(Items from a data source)
• • •

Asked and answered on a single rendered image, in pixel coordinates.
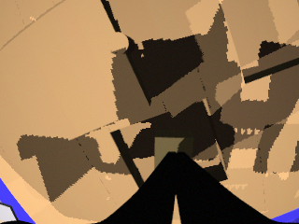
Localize pale yellow square block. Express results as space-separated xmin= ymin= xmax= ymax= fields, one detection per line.
xmin=154 ymin=130 xmax=193 ymax=169

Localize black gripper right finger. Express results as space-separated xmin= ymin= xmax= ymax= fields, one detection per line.
xmin=176 ymin=152 xmax=299 ymax=224

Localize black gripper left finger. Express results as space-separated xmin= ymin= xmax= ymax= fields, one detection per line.
xmin=91 ymin=150 xmax=178 ymax=224

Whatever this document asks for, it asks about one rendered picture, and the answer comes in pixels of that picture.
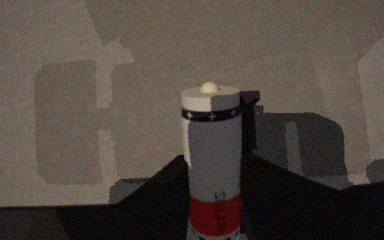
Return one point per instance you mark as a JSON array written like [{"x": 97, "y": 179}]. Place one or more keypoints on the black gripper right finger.
[{"x": 282, "y": 205}]

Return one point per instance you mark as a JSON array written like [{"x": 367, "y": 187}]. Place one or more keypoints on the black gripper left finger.
[{"x": 158, "y": 210}]

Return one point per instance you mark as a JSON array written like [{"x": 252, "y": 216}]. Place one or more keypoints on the grey and red battery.
[{"x": 211, "y": 124}]

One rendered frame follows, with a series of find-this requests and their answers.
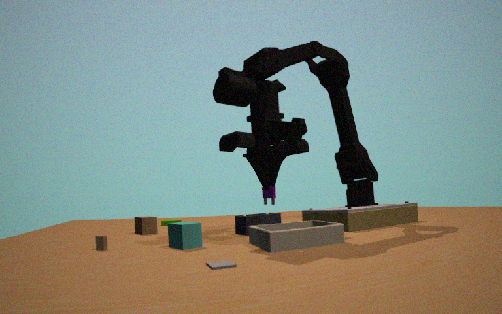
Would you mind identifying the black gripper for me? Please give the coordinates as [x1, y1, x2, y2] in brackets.
[219, 107, 309, 190]

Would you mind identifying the teal cube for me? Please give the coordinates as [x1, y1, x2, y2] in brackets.
[168, 222, 202, 250]

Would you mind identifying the small green block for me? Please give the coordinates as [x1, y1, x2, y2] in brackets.
[161, 219, 182, 226]

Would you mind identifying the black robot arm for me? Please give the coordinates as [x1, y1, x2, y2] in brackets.
[213, 41, 378, 207]

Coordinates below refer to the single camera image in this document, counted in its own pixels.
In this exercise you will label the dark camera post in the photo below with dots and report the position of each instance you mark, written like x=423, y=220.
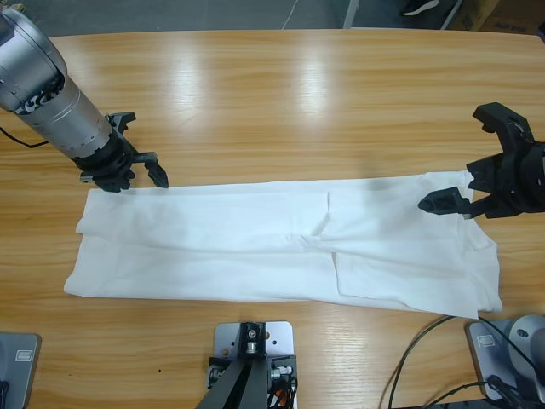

• • •

> _Directions for this task_:
Please print exactly the lines from the one holding "Would you mind identifying the small" through the final line of the data above, including both, and skip all pictures.

> _Response to this task_:
Would you mind identifying the small green block for me? Please give the coordinates as [x1, y1, x2, y2] in brackets.
[161, 219, 182, 226]

Would you mind identifying the black robot arm for me? Please give the coordinates as [x1, y1, x2, y2] in brackets.
[213, 41, 378, 207]

Coordinates below refer to the single camera image in this document, counted in its own pixels.
In this exercise you will label the dark camera post in the photo below with dots and report the position of each instance you mark, written like x=423, y=220.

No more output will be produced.